Gloria con un figlio disabile non è più la "benvenuta"
Gloria è una mamma rientrata al lavoro, un bar del Centro Commerciale "Le due torri" di Stezzano, dopo due maternità, una delle quali, purtroppo, conclusasi con la nascita di un figlio disabile. Al rientro ha ottenuto i permessi della legge 104, ma ha da subito dovuto scontrarsi con il titolare che ha da subito messo in chiaro che lei non era più “benvenuta”. Costui ha messo in atto una serie di azioni, come modificarle la mansione, non fornirle un orario rispettoso del suo part time, e manifestando un comportamento discriminatorio rispetto ai colleghi e colleghe, negandole pure l’accesso in diverse occasioni quando lei aveva deciso di rientrare dopo la maternità.
Dopo numerosi scontri, il rapporto si è concluso con le sue dimissioni e un accordo di conciliazione.
Anna cerca un figlio, ma trova uno stalker
Anna è una lavoratrice che da anni tenta di vivere l’esperienza della maternità. Purtroppo tutti i tentativi , compresa l’inseminazione artificiale, sono risultati tutti negativi.
Anna è in corsia impegnata nelle sue mansioni. Un tizio gli si avvicina, guardandola con insistenza, la supera e si allontana. Poco dopo torna e appoggia sopra un bancone vicino a lei un fazzoletto, che si scopre sporco di liquido seminale. La caporeparto (donna), messa al corrente dell’accaduto, si limita a esclamare: “Dai…forse è la volta buona che rimani incinta!”. Anna comunque denuncia l’accaduto all’autorità competente: si stabilisce di prevedere dei turni di sorveglianza in borghese con orari e giorni doversi.
Il caposettore (uomo) si spazientisce per i continui sopralluoghi dei poliziotti e apostrofa Anna, urlandole “dì al rompicoglioni di smettere di disturbarti….perché sei qui a lavorare!”
A questo punto, Anna segnala la vicenda in azienda, che interviene inviando una mail richiedendo riscontri sui fatti segnalati, e successivamente richiedendo ai responsabili sensibilità negli atteggiamenti. La reazione di caporeparto e caposettore è stata quella di minimizzare l’accaduto, ribaltando su Anna e sulla sua presunta alterata sensibilità una percezione dei fatti superiore al reale….contribuendo ulteriormente alla vessazione di Anna….

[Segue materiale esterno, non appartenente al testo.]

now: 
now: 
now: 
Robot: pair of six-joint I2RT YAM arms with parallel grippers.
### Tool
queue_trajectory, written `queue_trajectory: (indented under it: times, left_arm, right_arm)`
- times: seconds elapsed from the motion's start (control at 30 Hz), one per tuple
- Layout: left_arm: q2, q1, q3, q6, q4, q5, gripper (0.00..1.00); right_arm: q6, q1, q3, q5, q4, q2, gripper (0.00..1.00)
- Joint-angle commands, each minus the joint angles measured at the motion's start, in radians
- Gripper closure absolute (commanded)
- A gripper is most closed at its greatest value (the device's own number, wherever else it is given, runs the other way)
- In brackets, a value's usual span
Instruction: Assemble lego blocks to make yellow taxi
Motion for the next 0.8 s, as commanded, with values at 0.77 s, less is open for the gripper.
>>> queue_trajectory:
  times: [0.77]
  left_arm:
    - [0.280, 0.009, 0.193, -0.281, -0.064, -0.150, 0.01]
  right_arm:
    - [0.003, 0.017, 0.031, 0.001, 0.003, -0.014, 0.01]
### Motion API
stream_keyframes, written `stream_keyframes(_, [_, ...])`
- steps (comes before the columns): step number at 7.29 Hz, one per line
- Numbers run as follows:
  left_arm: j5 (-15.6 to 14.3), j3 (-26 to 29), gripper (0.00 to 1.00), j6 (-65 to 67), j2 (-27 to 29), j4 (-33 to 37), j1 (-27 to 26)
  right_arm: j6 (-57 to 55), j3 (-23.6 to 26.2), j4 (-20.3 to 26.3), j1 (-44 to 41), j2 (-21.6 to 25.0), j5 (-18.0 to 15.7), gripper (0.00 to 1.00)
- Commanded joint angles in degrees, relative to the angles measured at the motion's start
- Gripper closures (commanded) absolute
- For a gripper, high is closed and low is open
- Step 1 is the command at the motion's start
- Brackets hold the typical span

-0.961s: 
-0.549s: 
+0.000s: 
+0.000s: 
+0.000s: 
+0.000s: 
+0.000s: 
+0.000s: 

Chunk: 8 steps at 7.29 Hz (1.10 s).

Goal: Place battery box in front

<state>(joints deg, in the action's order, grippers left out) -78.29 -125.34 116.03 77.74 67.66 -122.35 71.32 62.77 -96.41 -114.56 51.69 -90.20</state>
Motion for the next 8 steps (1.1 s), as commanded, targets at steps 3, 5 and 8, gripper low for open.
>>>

Roberta fa un buon lavoro, ma il merito è della scollatura
Roberta lavora, assunta, per una agenzia immobiliare. Al rientro da un giro con un cliente, comunica di aver raggiunto l’accordo per la vendita di un’abitazione: una sola visita e prezzo senza sconti. “Sarà stato per la scollatura e magari per qualcos’altro”, dice il titolare dell’agenzia, lusingato da tutti gli altri che ridevano come se fosse uno scherzo.
Alessia è mamma ma vuole lavorare, che fatica al colloquio...
Alessia è una donna di 31 anni, mamma da circa 10 mesi. Ha lasciato il lavoro quando è andata in maternità e quando la figlia aveva circa 6 mesi ha iniziato a cercare un nuovo impiego. Il primo colloquio è durato circa 30-40 minuti, 10 dei quali a parlare delle mie esperienze lavorative passate e il resto a rispondere a domande tipo: Pensa di poter lavorare full time? Voglio dire con una figlia… Crede di riuscire a reggere il carico di lavoro? Ha già pensato a come organizzarsi con la bambina? Ha nonne o zie che le possono dare una mano se la bimba è malata? E in casa ha già pensato a come organizzarsi?